_Assignment_
From the first line of the data below, copy each line up to the one containing "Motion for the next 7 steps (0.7", and include that line too.

Stored dataset items
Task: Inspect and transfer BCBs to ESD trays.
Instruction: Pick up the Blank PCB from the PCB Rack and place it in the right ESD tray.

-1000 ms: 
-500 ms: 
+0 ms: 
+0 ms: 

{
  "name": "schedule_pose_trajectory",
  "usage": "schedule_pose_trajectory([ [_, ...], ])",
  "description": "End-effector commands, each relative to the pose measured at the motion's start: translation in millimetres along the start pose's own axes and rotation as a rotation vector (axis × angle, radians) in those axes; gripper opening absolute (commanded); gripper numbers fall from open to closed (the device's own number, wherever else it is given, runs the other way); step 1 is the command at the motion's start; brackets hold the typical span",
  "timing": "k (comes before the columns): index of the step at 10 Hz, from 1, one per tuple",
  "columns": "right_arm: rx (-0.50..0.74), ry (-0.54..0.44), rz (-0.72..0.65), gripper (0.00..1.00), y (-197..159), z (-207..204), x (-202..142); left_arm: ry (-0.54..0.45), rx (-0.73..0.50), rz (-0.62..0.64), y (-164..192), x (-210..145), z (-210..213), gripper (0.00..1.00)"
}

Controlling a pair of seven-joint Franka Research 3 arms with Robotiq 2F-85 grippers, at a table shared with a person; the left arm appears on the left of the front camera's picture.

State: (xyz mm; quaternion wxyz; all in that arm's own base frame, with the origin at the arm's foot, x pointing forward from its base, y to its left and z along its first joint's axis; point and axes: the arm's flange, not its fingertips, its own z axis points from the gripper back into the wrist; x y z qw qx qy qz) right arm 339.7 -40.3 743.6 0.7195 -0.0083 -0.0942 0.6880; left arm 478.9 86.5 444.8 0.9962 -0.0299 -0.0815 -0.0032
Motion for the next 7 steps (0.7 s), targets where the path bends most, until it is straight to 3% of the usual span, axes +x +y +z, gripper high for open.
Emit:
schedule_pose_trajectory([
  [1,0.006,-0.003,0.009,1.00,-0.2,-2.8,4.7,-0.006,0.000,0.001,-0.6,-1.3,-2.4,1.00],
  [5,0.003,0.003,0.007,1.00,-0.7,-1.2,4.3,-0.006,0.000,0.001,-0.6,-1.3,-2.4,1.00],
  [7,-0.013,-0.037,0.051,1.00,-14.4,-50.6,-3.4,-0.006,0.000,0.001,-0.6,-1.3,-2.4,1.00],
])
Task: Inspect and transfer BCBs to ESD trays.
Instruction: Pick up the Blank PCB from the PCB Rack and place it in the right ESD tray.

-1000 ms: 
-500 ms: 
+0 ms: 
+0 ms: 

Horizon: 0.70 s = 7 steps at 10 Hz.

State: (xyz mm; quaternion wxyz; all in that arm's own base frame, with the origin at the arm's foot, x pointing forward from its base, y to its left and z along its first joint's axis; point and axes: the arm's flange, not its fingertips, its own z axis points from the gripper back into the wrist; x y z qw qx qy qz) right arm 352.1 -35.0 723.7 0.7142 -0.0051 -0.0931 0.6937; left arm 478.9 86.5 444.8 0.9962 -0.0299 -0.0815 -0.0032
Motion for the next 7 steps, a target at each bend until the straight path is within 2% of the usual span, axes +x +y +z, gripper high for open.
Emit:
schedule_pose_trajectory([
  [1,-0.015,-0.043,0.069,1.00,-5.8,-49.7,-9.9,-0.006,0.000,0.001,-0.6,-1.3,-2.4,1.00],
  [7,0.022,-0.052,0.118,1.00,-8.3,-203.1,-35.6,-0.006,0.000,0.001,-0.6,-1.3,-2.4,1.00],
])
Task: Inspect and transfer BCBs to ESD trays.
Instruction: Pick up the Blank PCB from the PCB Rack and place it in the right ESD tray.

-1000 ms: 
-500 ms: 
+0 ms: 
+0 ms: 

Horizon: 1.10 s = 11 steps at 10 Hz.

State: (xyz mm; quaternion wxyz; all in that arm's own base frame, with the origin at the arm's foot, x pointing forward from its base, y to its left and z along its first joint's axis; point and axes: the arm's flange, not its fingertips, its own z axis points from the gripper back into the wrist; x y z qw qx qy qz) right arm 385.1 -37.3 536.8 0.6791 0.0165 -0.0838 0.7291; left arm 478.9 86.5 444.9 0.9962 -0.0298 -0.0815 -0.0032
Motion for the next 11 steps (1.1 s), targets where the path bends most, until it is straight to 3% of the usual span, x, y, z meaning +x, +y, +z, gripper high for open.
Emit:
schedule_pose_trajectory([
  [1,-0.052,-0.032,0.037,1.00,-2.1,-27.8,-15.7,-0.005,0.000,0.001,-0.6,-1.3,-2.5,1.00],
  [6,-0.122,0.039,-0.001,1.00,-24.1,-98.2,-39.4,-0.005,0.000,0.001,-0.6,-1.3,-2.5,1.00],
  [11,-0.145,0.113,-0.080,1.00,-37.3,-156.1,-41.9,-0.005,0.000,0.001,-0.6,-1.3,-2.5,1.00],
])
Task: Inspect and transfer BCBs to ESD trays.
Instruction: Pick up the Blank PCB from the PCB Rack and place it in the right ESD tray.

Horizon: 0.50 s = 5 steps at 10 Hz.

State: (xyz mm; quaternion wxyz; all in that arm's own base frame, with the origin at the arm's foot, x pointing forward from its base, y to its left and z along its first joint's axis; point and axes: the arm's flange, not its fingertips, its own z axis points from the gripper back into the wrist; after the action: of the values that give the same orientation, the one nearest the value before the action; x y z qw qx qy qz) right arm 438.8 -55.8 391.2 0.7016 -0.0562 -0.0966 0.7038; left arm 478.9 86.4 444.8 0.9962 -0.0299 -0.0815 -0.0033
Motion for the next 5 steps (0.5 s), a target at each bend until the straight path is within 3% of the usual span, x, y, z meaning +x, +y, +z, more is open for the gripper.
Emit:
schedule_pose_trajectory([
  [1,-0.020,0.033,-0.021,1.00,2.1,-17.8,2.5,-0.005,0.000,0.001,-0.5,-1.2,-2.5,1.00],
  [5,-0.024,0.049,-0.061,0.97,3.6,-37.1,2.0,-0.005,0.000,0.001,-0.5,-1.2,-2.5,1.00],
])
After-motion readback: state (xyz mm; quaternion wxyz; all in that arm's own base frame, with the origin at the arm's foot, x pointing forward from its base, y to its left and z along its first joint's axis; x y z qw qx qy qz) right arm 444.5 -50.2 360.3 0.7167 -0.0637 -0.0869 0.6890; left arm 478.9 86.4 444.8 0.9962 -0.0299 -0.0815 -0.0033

_Result for this task_
Task: Inspect and transfer BCBs to ESD trays.
Instruction: Pick up the Blank PCB from the PCB Rack and place it in the right ESD tray.

-1000 ms: 
-500 ms: 
+0 ms: 
+0 ms: 

{
  "name": "schedule_pose_trajectory",
  "usage": "schedule_pose_trajectory([ [_, ...], ])",
  "description": "End-effector commands, each relative to the pose measured at the motion's start: translation in millimetres along the start pose's own axes and rotation as a rotation vector (axis × angle, radians) in those axes; gripper opening absolute (commanded); gripper numbers fall from open to closed (the device's own number, wherever else it is given, runs the other way); step 1 is the command at the motion's start; brackets hold the typical span",
  "timing": "k (comes before the columns): index of the step at 10 Hz, from 1, one per tuple",
  "columns": "right_arm: rx (-0.50..0.74), ry (-0.54..0.44), rz (-0.72..0.65), gripper (0.00..1.00), y (-197..159), z (-207..204), x (-202..142); left_arm: ry (-0.54..0.45), rx (-0.73..0.50), rz (-0.62..0.64), y (-164..192), x (-210..145), z (-210..213), gripper (0.00..1.00)"
}

Controlling a pair of seven-joint Franka Research 3 arms with Robotiq 2F-85 grippers, at a table shared with a person; the left arm appears on the left of the front camera's picture.

State: (xyz mm; quaternion wxyz; all in that arm's own base frame, with the origin at the arm's foot, x pointing forward from its base, y to its left and z along its first joint's axis; point and axes: the arm's flange, not its fingertips, its own z axis points from the gripper back into the wrist; x y z qw qx qy qz) right arm 339.7 -40.3 743.6 0.7195 -0.0083 -0.0942 0.6880; left arm 478.9 86.5 444.8 0.9962 -0.0299 -0.0815 -0.0032
Motion for the next 7 steps (0.7 s), targets where the path bends most, until it is straight to 3% of the usual span, axes +x +y +z, gripper high for open.

That completes the answer to this exercise.